According to Odaily, Bitcoin developers have disclosed details of a significant software vulnerability. Senior Core developers reported that over 13% of household and commercial computers running Bitcoin rules are susceptible to remote shutdown attacks. The vulnerability, identified as CVE-2024-35202, affects Bitcoin nodes operating on Core software versions prior to 25.0. Nodes that have not been updated to at least version 25.0 allow attackers to remotely exploit an assertion in the software logic handling 'blocktxn' messages. Notably, this vulnerability offers minimal economic benefit to ordinary attackers.

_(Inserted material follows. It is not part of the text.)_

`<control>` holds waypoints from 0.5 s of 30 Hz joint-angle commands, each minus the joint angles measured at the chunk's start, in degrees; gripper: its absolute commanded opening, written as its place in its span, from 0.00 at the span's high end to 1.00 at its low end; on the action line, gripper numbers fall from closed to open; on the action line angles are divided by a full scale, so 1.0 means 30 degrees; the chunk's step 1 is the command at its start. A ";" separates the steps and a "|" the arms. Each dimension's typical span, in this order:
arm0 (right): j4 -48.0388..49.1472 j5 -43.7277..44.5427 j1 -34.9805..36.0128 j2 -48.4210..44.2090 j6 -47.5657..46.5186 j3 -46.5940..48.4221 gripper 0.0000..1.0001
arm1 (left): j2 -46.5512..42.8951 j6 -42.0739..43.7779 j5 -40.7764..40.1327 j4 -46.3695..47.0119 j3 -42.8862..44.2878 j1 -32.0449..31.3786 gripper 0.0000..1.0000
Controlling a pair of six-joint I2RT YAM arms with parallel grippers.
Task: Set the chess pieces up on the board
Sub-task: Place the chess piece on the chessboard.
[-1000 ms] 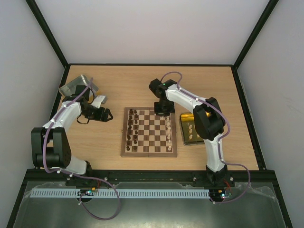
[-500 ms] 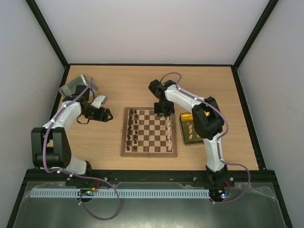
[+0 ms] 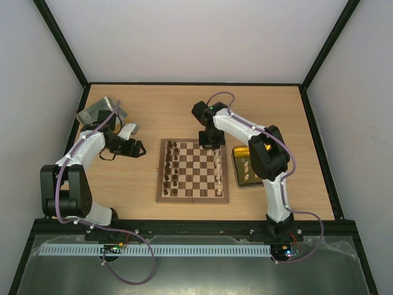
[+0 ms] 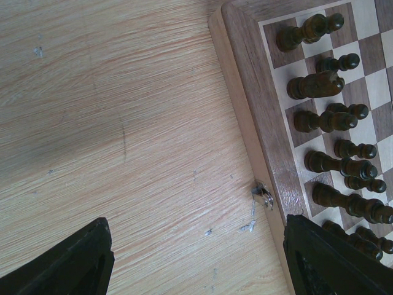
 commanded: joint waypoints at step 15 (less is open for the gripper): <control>-0.1967 0.1108 0.0009 -0.1610 0.0458 0.1822 0.79 | 0.0110 -0.0097 0.0098 -0.0041 -0.0240 -0.0030 0.24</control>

The issue originates from the Core's compact block protocol, which uses shortened transaction identifiers to reduce internet bandwidth usage. Attackers can trigger conflicts within these identifiers, causing nodes to request a full block. While requesting a complete, unabridged block is a safety precaution, software versions before 25.0 have a flaw in the logic handling subsequent blocktxn messages. In essence, attackers can manipulate logic gates to force nodes into an invalid state, leading to a complete crash of the node.

Niklas Gögge discovered and disclosed the vulnerability, providing a patch deployed in Bitcoin Core v25.0. He addressed the issue in Bitcoin Core's pull request number 26898, and other developers merged it into production by May 26, 2023. According to BitNodes.io, 13.7% of the 18,843 nodes running the Bitcoin network are vulnerable to this attack. Developers urge all node operators to update their software to fix this vulnerability. The latest version of Bitcoin Core software is 28.0.